Aspirin as we know it was has been around since 1897, when chemist Felix Hoffmann created a synthetically altered version of the salicin acid found in the plants The “new “drug, acetylsalicylic acid, was named Aspirin by Hoffmann’s employer Bayer AG, and soon led to the development of meds that most of us take every day, NSAIDs (nonsteroidal anti-inflammatory drugs).
Salicylic acid is also commonly used in skin care to treat psoriasis, seborrhea, acne and warts, as well dermatitis, calluses, ichthyosis, dandruff, and ringworm. In addition, salicylic acid combined with bismuth is the active ingredient in Pepto-Bismol, as well as the primary ingredient in Kaopectate.
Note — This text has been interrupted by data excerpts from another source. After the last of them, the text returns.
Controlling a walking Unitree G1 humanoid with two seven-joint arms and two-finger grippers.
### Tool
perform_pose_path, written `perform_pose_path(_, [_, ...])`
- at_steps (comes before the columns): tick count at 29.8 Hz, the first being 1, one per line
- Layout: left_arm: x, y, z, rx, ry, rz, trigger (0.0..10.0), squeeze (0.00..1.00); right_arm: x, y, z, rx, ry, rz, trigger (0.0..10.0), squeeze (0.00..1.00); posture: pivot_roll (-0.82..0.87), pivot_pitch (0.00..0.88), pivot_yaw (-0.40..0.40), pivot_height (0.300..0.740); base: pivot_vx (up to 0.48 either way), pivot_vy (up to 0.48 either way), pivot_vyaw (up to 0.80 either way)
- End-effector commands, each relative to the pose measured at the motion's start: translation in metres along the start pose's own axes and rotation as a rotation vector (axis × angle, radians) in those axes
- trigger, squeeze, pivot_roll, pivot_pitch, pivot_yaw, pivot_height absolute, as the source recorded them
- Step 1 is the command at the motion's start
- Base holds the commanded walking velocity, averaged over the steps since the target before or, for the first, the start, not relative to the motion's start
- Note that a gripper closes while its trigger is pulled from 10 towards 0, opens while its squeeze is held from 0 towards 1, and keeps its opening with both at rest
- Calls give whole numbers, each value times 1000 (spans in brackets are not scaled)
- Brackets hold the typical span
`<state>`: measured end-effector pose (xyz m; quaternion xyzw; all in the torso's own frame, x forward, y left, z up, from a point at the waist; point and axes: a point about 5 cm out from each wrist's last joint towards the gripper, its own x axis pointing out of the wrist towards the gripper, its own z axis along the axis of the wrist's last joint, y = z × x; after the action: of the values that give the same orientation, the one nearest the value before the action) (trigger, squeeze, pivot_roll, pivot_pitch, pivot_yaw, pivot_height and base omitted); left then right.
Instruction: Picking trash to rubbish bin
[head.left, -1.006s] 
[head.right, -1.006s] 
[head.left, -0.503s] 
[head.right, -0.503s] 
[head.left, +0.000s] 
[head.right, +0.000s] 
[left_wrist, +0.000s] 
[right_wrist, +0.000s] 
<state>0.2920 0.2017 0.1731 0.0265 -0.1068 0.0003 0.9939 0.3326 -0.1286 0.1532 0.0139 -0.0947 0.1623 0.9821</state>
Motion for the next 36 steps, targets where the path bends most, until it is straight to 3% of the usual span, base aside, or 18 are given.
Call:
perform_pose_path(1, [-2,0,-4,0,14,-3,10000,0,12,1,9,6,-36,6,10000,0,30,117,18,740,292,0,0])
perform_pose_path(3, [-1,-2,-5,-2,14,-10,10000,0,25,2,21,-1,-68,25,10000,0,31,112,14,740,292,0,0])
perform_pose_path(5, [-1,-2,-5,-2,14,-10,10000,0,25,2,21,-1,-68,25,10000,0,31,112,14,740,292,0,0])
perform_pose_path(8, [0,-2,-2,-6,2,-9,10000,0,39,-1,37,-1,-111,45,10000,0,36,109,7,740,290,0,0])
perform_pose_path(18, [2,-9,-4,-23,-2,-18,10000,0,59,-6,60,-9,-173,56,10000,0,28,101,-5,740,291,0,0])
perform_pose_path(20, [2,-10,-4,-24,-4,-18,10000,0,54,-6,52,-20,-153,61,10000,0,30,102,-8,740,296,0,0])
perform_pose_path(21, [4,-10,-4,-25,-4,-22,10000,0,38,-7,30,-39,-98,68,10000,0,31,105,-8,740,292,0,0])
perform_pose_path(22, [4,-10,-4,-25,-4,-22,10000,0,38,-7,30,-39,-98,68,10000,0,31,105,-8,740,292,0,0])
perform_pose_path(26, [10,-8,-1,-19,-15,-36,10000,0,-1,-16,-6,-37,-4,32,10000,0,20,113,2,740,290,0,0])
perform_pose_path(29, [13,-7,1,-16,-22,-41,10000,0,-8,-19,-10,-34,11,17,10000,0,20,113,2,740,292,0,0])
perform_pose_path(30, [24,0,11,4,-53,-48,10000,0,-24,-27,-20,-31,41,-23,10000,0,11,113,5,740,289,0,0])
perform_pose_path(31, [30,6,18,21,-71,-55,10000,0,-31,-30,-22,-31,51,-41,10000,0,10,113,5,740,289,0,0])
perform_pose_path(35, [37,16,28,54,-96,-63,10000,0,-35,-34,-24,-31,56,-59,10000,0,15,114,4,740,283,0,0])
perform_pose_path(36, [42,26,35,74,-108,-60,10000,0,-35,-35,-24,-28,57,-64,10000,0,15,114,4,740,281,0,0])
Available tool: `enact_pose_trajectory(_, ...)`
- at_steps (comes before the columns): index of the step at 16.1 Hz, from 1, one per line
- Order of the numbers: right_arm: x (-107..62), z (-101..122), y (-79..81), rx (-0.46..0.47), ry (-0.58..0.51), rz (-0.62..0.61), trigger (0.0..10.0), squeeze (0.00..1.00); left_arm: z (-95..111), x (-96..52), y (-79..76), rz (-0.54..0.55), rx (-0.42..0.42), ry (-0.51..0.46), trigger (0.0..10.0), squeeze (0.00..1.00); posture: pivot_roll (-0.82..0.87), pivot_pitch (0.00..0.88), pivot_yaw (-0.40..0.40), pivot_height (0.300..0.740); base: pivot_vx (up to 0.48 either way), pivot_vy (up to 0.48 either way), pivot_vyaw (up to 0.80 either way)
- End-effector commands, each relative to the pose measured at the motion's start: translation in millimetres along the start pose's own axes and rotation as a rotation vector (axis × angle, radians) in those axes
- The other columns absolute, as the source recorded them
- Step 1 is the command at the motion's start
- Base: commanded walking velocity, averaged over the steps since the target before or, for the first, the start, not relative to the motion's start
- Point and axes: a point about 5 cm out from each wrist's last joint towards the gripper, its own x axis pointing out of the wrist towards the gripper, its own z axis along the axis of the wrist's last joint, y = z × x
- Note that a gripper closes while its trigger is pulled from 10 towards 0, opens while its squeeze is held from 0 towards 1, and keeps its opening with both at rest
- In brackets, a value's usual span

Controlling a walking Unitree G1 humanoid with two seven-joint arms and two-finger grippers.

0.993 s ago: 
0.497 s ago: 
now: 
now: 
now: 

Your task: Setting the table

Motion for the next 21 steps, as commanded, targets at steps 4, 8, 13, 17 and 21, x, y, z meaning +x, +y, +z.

Now modern science is taking the curative powers of the willow tree a step further after joint research by an International Cooperative Biodiversity Group comprised of scientists from University of Illinois at Chicago, Hong Kong Baptist University, and the Vietnam Academy of Science and Technology found that a chemical found in the willow leaves of the Justicia plant contains an anti-HIV compound more potent than AZT, which has been the mainstay in the Fight Against HIV since 1987.
According to their report published in the Journal of Natural Compounds, Lijun Rong, professor of microbiology and immunology in the UIC College of Medicine; patentiflorinA was effective in combating the HIV virus by “altering when it first enters the T cells of the immune system, as well as when it is already present in them.”
Patentiflorin A, had been harvested from the roots and stems and roots of plants found Cuc Phuong National Park in Hanoi, Vietnam more than a decade by Doel Soejarto, professor emeritus of medicinal chemistry and pharmacognosy in the UIC College of Pharmacy, who has been analyzing the extract along with thousands of others with the goal of identifying new drugs against HIV, cancer. tuberculosis, and malaria.
Note: Soejarto is head of the above project which includes Rong and Harry Fong, associate director of the World Health Organization Program for Traditional Medicine. Their work is currently being funded by the National Institutes of Health, National Science Foundation and the U.S. Department of Agriculture.